(Stored data entries)
*** Block opens ***
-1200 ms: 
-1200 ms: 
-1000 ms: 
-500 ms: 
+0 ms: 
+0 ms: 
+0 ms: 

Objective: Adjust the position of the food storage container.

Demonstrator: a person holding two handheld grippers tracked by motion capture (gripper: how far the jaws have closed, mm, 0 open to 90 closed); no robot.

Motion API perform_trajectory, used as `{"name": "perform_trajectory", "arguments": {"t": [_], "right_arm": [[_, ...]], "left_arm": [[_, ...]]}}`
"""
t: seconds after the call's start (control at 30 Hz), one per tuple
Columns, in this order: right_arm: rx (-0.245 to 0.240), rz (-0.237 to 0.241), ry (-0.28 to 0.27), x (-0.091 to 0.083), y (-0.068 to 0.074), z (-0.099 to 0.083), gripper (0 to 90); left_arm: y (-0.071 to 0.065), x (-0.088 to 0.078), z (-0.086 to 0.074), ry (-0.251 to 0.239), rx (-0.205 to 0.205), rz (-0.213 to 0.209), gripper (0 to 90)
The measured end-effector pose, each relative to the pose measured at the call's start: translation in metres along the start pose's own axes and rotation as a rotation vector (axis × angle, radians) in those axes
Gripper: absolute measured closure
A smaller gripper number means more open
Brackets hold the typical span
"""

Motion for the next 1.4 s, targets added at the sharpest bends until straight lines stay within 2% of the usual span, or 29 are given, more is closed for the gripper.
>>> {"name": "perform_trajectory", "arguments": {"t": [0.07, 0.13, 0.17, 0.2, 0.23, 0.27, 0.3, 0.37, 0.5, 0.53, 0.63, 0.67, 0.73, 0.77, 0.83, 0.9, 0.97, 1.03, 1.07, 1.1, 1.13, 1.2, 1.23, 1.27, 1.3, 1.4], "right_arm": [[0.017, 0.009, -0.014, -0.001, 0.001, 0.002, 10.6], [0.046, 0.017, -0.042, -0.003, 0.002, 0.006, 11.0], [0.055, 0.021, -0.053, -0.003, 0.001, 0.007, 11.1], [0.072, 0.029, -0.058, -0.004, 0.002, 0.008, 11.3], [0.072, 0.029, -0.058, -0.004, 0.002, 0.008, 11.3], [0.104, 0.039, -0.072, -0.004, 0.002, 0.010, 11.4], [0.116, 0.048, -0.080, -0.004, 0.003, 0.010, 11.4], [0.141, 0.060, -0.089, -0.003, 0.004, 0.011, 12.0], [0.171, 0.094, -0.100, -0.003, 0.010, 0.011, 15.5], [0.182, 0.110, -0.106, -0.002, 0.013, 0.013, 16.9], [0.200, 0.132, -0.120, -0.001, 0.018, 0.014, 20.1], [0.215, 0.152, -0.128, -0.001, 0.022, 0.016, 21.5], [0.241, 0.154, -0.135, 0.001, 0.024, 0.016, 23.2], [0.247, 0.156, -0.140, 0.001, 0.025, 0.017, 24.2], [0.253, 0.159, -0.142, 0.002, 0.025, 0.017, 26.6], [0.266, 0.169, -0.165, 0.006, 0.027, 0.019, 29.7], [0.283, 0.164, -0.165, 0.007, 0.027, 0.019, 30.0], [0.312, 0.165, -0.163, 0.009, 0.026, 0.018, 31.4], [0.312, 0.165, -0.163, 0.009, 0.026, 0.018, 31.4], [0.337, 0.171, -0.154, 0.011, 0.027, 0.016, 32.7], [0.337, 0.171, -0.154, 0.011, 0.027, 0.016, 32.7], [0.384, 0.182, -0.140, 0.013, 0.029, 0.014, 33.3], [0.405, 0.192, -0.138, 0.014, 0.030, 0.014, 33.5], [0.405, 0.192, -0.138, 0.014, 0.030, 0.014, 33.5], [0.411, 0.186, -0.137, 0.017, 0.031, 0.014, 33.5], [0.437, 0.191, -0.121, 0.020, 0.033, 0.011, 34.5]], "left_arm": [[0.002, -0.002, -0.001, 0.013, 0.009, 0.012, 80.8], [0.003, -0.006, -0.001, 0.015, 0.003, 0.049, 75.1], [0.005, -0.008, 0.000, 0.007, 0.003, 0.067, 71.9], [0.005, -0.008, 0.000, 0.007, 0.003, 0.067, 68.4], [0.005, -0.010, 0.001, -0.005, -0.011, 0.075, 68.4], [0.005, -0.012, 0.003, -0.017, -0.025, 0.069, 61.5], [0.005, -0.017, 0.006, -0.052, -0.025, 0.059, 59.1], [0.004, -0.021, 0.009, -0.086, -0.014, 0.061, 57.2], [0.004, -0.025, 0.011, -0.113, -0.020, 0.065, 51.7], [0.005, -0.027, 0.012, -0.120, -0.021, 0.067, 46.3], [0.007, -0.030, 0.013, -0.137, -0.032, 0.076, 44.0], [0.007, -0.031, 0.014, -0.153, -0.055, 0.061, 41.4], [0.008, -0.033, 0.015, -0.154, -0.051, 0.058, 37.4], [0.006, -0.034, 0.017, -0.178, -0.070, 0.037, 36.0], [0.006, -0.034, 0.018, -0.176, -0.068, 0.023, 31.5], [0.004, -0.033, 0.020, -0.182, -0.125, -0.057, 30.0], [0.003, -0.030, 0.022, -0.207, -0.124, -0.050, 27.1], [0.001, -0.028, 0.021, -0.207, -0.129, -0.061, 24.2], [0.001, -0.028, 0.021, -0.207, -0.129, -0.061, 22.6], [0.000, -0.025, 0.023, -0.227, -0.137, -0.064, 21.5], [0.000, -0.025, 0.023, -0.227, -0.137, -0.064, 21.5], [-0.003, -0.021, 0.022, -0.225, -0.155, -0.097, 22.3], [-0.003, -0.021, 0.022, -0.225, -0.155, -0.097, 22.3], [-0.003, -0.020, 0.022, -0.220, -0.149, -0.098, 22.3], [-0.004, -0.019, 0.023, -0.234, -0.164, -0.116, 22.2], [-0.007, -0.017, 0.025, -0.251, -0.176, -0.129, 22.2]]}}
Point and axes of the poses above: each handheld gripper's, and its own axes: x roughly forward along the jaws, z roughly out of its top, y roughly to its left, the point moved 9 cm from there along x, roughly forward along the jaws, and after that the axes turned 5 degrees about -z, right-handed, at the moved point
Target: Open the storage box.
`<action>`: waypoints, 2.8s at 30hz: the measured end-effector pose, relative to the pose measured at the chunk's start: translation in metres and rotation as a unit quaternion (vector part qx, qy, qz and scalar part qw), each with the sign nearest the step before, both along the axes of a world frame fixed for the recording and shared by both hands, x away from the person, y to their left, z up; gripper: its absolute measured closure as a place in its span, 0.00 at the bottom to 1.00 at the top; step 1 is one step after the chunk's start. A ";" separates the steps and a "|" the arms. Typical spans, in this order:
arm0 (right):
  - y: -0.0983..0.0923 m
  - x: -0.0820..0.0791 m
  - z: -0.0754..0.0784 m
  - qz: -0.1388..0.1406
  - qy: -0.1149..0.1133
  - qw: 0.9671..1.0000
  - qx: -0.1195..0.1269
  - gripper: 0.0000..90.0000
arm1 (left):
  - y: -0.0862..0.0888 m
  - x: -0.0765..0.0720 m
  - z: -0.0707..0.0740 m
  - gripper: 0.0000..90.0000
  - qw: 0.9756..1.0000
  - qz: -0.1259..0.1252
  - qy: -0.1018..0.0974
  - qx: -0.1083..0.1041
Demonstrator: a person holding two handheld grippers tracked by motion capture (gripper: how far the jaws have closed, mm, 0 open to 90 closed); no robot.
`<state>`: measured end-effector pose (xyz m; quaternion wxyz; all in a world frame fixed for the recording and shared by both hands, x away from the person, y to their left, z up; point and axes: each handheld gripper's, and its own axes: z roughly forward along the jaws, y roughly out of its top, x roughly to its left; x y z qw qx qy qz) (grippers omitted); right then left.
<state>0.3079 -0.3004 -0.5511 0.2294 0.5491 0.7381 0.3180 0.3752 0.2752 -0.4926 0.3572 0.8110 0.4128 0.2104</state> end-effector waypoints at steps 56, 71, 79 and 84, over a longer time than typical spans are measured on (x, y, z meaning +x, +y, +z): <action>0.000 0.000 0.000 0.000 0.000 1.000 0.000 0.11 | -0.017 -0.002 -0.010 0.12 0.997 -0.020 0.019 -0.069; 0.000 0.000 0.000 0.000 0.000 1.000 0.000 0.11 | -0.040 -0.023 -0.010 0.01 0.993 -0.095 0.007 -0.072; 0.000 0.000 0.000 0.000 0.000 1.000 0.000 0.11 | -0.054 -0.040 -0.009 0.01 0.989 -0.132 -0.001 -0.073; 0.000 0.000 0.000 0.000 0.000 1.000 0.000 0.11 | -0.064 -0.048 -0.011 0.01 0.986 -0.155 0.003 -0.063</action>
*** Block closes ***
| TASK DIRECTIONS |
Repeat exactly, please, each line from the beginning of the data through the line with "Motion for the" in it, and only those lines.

| REPLY |
-1200 ms: 
-1200 ms: 
-1000 ms: 
-500 ms: 
+0 ms: 
+0 ms: 
+0 ms: 

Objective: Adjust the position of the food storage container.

Demonstrator: a person holding two handheld grippers tracked by motion capture (gripper: how far the jaws have closed, mm, 0 open to 90 closed); no robot.

Motion API perform_trajectory, used as `{"name": "perform_trajectory", "arguments": {"t": [_], "right_arm": [[_, ...]], "left_arm": [[_, ...]]}}`
"""
t: seconds after the call's start (control at 30 Hz), one per tuple
Columns, in this order: right_arm: rx (-0.245 to 0.240), rz (-0.237 to 0.241), ry (-0.28 to 0.27), x (-0.091 to 0.083), y (-0.068 to 0.074), z (-0.099 to 0.083), gripper (0 to 90); left_arm: y (-0.071 to 0.065), x (-0.088 to 0.078), z (-0.086 to 0.074), ry (-0.251 to 0.239), rx (-0.205 to 0.205), rz (-0.213 to 0.209), gripper (0 to 90)
The measured end-effector pose, each relative to the pose measured at the call's start: translation in metres along the start pose's own axes and rotation as a rotation vector (axis × angle, radians) in those axes
Gripper: absolute measured closure
A smaller gripper number means more open
Brackets hold the typical span
"""

Motion for the next 1.4 s, targets added at the sharpest bends until straight lines stay within 2% of the usual span, or 29 are given, more is closed for the gripper.

The given output is the complete response.